These plants are easily cultivated providing they are given adormant period. They are able to grow in a large range of soil media but in cultivation a peat + sand mix is effective.
Although the plants develop only a small root system they do best in large pots, due to both the generally large size of the plants and the temperature and moisture conserving properties, of a relatively large amount of the potting mix. Plastic pots are recommended due to their impervious nature and the optimum sizes are between 10 and 20 cm diameter.
Dormant tubers can be purchased in summer and are best planted 4 to 8 cm below the surface of the slightly moist mix, the larger tubers are planted at the greater depths. The tubers are best planted with the growing point facing up, these are identified as a small conical lump on the surface, which may be within a small depression. Some suppliers also sell plants during the growing season, these are best planted immediately, with leaf growth (if present) at the soil surface. It is important to note that the tubers are able to reposition themselves to greater depth, if planted too shallowly, however, those planted at too great a depth may not have sufficient reserves to reach the surface in the subsequent growing period and may thus die.
Keep the tubers in pots over summerthey can be stored under benches etc. The soil will keep barely moist during this time. In March the pots should be checked for growth and given some water. Once, above ground growth is seen, the pots should be placed in a well-lit position, in a saucer with a few centimetres of rain water and left to grow. Thin bamboo stakes may be placed in pots to support tall, trailing species.
Once the above ground portion of the plant begins to die, the pot should be removed from the saucer and watering stopped. Plants may be fertilised with a dilute solution of Potassium Sulphate to increase the size of the plants. Apply at half the recommended strength during the early growing period. Avoid applying too frequently and if in doubt, experiment with a plant you would not be too unhappy to lose.
Tuberous Drosera are not immune to pests and are occasionally attacked by aphids and caterpillars. These are best removed by hand.
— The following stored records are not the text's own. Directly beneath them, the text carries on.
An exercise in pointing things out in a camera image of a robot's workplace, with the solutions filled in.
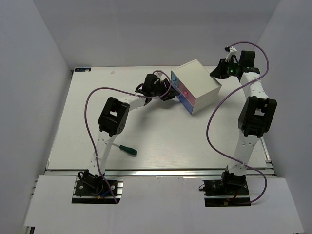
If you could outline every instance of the tabletop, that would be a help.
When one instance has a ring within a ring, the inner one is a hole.
[[[50,153],[47,169],[83,170],[89,165],[93,147],[86,131],[83,110],[89,93],[98,87],[113,87],[128,92],[144,82],[148,73],[162,70],[168,75],[175,67],[103,67],[89,72],[74,72],[62,118]],[[215,67],[206,66],[211,72]],[[149,169],[217,169],[225,168],[229,159],[219,155],[206,140],[206,126],[214,108],[233,89],[238,79],[219,80],[222,84],[217,100],[190,115],[177,98],[152,100],[129,113],[126,127],[115,143],[138,151],[130,156],[112,147],[107,170]],[[111,90],[95,92],[89,102],[87,117],[91,133],[98,136],[98,117],[108,97],[127,95]],[[217,111],[211,125],[211,141],[220,151],[233,155],[238,141],[238,116],[245,103],[242,90],[232,95]],[[265,152],[259,141],[250,166],[265,168]]]

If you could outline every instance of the gray backdrop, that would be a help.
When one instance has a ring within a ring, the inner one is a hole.
[[[282,0],[259,41],[271,63],[263,86],[277,100],[265,140],[277,175],[286,178],[307,234],[312,234],[311,9],[308,0]]]
[[[34,0],[71,69],[215,65],[223,48],[257,42],[279,0]]]
[[[0,3],[0,233],[19,234],[70,70],[31,0]]]

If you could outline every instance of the purple cable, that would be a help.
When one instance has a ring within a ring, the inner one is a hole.
[[[210,127],[210,125],[211,125],[211,121],[212,121],[212,119],[213,119],[213,117],[214,117],[216,111],[219,109],[219,107],[220,107],[231,95],[233,95],[234,93],[236,93],[238,90],[240,90],[240,89],[246,87],[247,85],[250,85],[250,84],[252,84],[252,83],[254,83],[254,82],[257,82],[258,80],[262,79],[262,78],[268,73],[268,71],[269,71],[270,65],[269,65],[268,56],[267,56],[267,54],[264,52],[264,50],[263,50],[260,46],[254,44],[254,43],[252,43],[252,42],[240,41],[240,42],[237,42],[237,43],[234,43],[234,44],[230,45],[229,47],[234,46],[234,45],[237,45],[237,44],[241,44],[241,43],[247,43],[247,44],[253,45],[253,46],[257,47],[259,50],[262,51],[262,53],[263,53],[263,55],[264,55],[264,57],[265,57],[265,59],[266,59],[266,62],[267,62],[267,70],[266,70],[265,73],[264,73],[263,75],[261,75],[258,79],[254,79],[254,80],[252,80],[252,81],[250,81],[250,82],[248,82],[248,83],[246,83],[246,84],[240,86],[239,88],[233,90],[232,92],[230,92],[230,93],[216,106],[216,108],[215,108],[215,110],[213,111],[213,113],[211,114],[210,119],[209,119],[208,124],[207,124],[206,137],[207,137],[207,141],[208,141],[208,143],[210,144],[210,146],[211,146],[215,151],[217,151],[219,154],[221,154],[221,155],[223,155],[223,156],[225,156],[225,157],[227,157],[227,158],[229,158],[229,159],[232,159],[232,160],[234,160],[234,161],[236,161],[236,162],[238,162],[238,163],[244,165],[244,163],[243,163],[242,161],[240,161],[240,160],[238,160],[238,159],[236,159],[236,158],[233,158],[233,157],[231,157],[231,156],[229,156],[229,155],[226,155],[225,153],[219,151],[215,146],[213,146],[212,143],[211,143],[211,141],[210,141],[210,139],[209,139],[209,134],[208,134],[208,132],[209,132],[209,127]],[[267,181],[267,178],[265,177],[265,175],[264,175],[260,170],[258,170],[257,168],[254,168],[254,167],[251,167],[251,166],[248,166],[248,165],[245,165],[245,167],[247,167],[248,169],[252,169],[252,170],[254,170],[254,171],[260,173],[260,174],[263,176],[263,178],[264,178],[264,183],[265,183],[265,184],[264,184],[264,189],[263,189],[262,193],[261,193],[257,198],[255,198],[254,200],[249,201],[249,202],[241,203],[241,204],[251,204],[251,203],[253,203],[253,202],[259,200],[259,199],[263,196],[263,194],[265,193],[265,191],[266,191],[266,189],[267,189],[268,181]]]
[[[101,90],[101,89],[109,89],[109,90],[114,90],[114,91],[121,92],[121,93],[124,93],[124,94],[129,94],[129,95],[132,95],[132,96],[138,96],[138,97],[140,97],[140,98],[149,98],[149,99],[162,98],[163,96],[165,96],[165,95],[170,91],[170,89],[171,89],[171,81],[170,81],[169,76],[168,76],[166,73],[164,73],[163,71],[161,71],[161,70],[156,70],[156,71],[153,72],[153,74],[156,73],[156,72],[160,72],[160,73],[164,74],[164,75],[168,78],[168,80],[169,80],[169,88],[168,88],[168,90],[167,90],[164,94],[162,94],[162,95],[160,95],[160,96],[156,96],[156,97],[147,97],[147,96],[137,95],[137,94],[129,93],[129,92],[126,92],[126,91],[123,91],[123,90],[120,90],[120,89],[114,89],[114,88],[110,88],[110,87],[100,87],[100,88],[96,88],[95,90],[93,90],[93,91],[89,94],[89,96],[88,96],[88,98],[87,98],[87,100],[86,100],[86,104],[85,104],[85,106],[84,106],[84,123],[85,123],[85,125],[86,125],[87,132],[88,132],[88,135],[89,135],[90,140],[91,140],[91,142],[92,142],[92,145],[93,145],[93,148],[94,148],[94,153],[95,153],[96,156],[98,156],[98,151],[97,151],[97,147],[96,147],[96,145],[95,145],[95,143],[94,143],[93,137],[92,137],[92,135],[91,135],[90,128],[89,128],[89,124],[88,124],[88,120],[87,120],[87,108],[88,108],[88,103],[89,103],[89,100],[90,100],[91,95],[92,95],[93,93],[95,93],[96,91],[98,91],[98,90]],[[98,173],[101,175],[101,177],[103,178],[103,180],[104,180],[105,183],[107,184],[107,186],[108,186],[108,188],[109,188],[109,191],[111,192],[112,197],[113,197],[114,200],[115,200],[115,203],[118,204],[118,202],[117,202],[117,200],[116,200],[116,197],[115,197],[115,195],[114,195],[114,193],[113,193],[113,190],[111,189],[111,186],[110,186],[109,182],[107,181],[107,179],[103,176],[103,174],[102,174],[102,172],[101,172],[101,169],[100,169],[100,167],[99,167],[99,162],[98,162],[98,158],[97,158],[97,157],[96,157],[96,161],[97,161],[97,170],[98,170]]]
Tuberous Drosera may be propagated by both sexual and asexual means. Seed is best sown in the first autumn after it has been produced, in similar conditions to the parent plants. The seed of some species (e.g. some D. erythrorhiza sub-species) may not germinate in the first growing season. Seed grown plants, generally need two or more years to reach flowering size, although D. auriculata seedlings may produce a few flowers at the end of their first growing season if kept in moist soil.
Asexual reproduction may occur naturally via the production of additional tubers. The abundance and location of these daughter tubers varies according to species and may be produced beside or above the parent tuber (D. platypoda); at the end of horizontal stolons (D. erythrorhiza ssp. erythrorhiza); at the end of droppers produced from the base of above-ground growth (D. tubaestylus); or from stolons extending from the axils of cauline leaves (D. radicans). These are produced when the plants are growing in optimum conditions. The tubers may be divided during the dormant period if desired.
Leaf cuttings from a few species are also successful, e.g. D. gigantea. Healthy mature leaves are chosen and placed on a damp potting medium. Small plantlets will form if the cutting is successful and will produce small tubers by the end of the growing season.